Simulations

Simulations let you replay a customer situation against your agent and grade the outcome automatically. Run the same set of tests against every new revision to catch regressions before they reach customers — the core loop for improving an agent with confidence.

A simulation is built from three pieces:

A test customer — the data the agent sees when it looks things up (orders, subscriptions, shipments, or any API response).
A scenario — the customer situation to replay.
An expected procedure — the procedure the agent should select. The procedure’s guidance, examples, and never checks define what correct behavior means, so you do not have to maintain a second scoring rubric.

Test customers (test data)

Real conversations depend on real backends. Test customers let a simulation look up realistic data without touching production systems. Two kinds of data are supported, and a single test customer can mix both:

Connectors — Shopify, ShipBob, and Loop data is modeled as entities (orders, subscriptions, shipments). These support read-after-write: if the agent cancels an order mid-conversation, a later lookup reflects the change, just like production.
HTTP endpoints — for any other API a flow calls, add a canned HTTP response keyed by request method and URL (a substring or regex match) plus the status code and JSON body to return. Use this for loyalty systems, custom backends, or any integration that isn’t a built-in connector.

On a test customer, add an HTTP endpoint resource. Each fixture looks like:
```
{
  "method": "get",
  "url_contains": "/loyalty/points",
  "status": 200,
  "body": { "points": 1240, "tier": "gold" }
}
```
- method — the HTTP method to match (get, post, …). Omit it (or use any) to match any method.
- url_contains — match when the request URL contains this substring. Use url_regex instead for a regular-expression match.
- status — the status code to return (defaults to 200).
- body — the exact JSON the agent receives back.
Read-after-write. If a flow writes through an HTTP node (for example cancelling via POST /subscription/cancel) and a later turn should see the change, give the write fixture a mutations list — each entry patches another fixture’s body, so the next read reflects it:
```
{
  "method": "post",
  "url_contains": "/subscription/cancel",
  "status": 200,
  "body": { "ok": true },
  "mutations": [
    { "target_ref": "subscription_lookup", "patch": { "status": "canceled" } }
  ]
}
```
Here target_ref is the key of the read fixture to update and patch is deep-merged into its body. After this call, a follow-up GET of the subscription returns status: "canceled" for the rest of the run.

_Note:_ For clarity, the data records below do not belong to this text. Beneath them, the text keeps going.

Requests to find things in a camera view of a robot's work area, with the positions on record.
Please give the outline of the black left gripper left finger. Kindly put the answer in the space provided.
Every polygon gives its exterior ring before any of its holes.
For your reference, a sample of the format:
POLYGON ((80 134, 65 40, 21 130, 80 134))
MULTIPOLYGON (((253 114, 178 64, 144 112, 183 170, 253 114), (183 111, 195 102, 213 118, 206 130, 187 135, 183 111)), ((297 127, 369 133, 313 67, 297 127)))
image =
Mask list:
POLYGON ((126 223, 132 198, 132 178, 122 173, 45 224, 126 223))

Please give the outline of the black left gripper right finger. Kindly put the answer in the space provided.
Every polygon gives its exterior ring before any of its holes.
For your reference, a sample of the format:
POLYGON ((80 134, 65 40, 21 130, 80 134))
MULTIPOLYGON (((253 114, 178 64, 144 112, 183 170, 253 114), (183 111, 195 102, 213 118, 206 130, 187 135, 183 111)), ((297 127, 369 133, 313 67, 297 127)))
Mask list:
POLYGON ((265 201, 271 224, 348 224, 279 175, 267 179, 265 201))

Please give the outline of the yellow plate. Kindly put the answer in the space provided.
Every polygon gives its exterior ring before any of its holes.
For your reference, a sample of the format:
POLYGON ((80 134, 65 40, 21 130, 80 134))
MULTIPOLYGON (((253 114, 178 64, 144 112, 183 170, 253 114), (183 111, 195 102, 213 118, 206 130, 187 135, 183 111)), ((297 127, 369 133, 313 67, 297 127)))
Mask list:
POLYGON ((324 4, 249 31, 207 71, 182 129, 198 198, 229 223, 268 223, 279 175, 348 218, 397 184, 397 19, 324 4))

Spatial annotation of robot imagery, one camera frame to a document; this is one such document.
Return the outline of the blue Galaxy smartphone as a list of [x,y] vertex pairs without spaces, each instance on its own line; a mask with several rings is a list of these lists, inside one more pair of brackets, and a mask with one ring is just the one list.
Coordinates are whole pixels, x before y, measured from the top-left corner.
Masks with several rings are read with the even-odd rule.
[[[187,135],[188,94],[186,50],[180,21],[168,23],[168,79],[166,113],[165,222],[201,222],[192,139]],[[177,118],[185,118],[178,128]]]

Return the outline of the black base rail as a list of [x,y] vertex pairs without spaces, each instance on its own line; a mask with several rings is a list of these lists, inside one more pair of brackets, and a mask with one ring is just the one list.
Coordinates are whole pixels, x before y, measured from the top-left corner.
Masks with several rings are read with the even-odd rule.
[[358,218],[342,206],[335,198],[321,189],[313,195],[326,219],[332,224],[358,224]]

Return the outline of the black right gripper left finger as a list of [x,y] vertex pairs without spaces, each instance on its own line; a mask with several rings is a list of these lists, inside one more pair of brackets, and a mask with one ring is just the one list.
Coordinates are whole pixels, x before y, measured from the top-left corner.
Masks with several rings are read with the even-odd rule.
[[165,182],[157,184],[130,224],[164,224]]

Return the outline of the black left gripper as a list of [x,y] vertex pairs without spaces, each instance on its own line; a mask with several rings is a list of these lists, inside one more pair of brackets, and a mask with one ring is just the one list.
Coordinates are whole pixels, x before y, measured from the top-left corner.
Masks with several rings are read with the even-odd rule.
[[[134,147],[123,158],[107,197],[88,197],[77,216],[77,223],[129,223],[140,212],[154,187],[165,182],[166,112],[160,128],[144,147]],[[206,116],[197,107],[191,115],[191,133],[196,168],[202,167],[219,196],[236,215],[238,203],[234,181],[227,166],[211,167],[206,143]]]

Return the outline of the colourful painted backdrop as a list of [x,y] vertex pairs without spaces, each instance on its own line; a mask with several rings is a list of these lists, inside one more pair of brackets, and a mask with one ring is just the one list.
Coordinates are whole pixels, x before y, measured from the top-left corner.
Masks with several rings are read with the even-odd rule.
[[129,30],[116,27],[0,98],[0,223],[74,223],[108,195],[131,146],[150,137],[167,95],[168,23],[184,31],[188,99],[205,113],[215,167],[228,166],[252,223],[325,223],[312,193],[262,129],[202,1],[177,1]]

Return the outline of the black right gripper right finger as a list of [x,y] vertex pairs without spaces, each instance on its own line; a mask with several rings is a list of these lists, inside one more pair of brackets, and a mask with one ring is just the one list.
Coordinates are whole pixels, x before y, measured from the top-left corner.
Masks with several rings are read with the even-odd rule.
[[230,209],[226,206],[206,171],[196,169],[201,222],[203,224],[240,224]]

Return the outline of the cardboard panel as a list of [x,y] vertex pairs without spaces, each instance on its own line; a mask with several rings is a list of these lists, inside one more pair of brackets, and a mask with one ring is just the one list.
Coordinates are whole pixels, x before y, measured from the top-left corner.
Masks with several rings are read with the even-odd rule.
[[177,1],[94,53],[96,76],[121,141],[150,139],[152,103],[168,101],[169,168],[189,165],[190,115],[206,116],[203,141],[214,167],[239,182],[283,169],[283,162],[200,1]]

Different shops have different integrations — model only what your flows actually call. If a flow makes an HTTP request with no matching fixture, the run fails loudly and tells you exactly which request to add.

Creating a test case

Every new test case has a scenario (the situation to replay) and one or more expected procedures. There are two ways to create one:

From scratch

Pick a test customer. You’ll see its data inline so you know what the agent can look up.
Describe what to test — the customer’s situation and goal. An AI plays this customer across multiple turns: it sends the opening message, reacts to the agent’s replies, and keeps going until the goal is met or it gives up.
Select the procedure the agent should use. The reviewer checks only whether the agent selected the right procedure and followed it correctly.

From a real conversation

The fastest way to build a regression suite is to turn conversations that already happened into tests:

In the create dialog, paste a conversation ID under Start from a real conversation and click Draft.
The scenario, expected procedure, and (when the conversation was itself a simulation) the test customer are filled in automatically.
Review and save.

This turns a production issue into a permanent regression test in one step.

Existing tests keep working. Saved simulations that already have custom pass criteria continue to use those criteria. You can leave them as-is and move them to procedure-based review when you are ready.

Running and comparing revisions

Run a single test, the failures, or the whole set against the live revision or any past revision. Runs execute in parallel in the background, so large suites finish quickly and keep going even if you close the tab.

To hill-climb safely, compare two revisions:

Run your tests against the new revision.
Pick a baseline revision in Compare to….
The toolbar shows regressions (passed on the baseline, now failing) and fixes (failing on the baseline, now passing). Click either to filter.

A change is safe to ship when it has fixes and zero regressions.

Inspecting a run

Open any result to see the full conversation, provider calls, and two review decisions:

Right procedure — the agent selected exactly the expected procedure or procedures.
Followed correctly — the agent followed that procedure’s guidance, examples, and never checks.

When a reviewer finds a reusable gap, Applied can draft a focused procedure improvement and a matching regression simulation. A teammate reviews the draft before it changes the procedure; suggestions never edit live behavior automatically.

Quick workflow

Create a few test customers covering your common backends.
Link each test to the procedure it should exercise.
Draft additional test cases from real conversations — especially ones that went wrong.
Run the set against your live revision to establish a green baseline.
Make a change, run again against the new revision, and compare.
Ship when you have fixes and no regressions.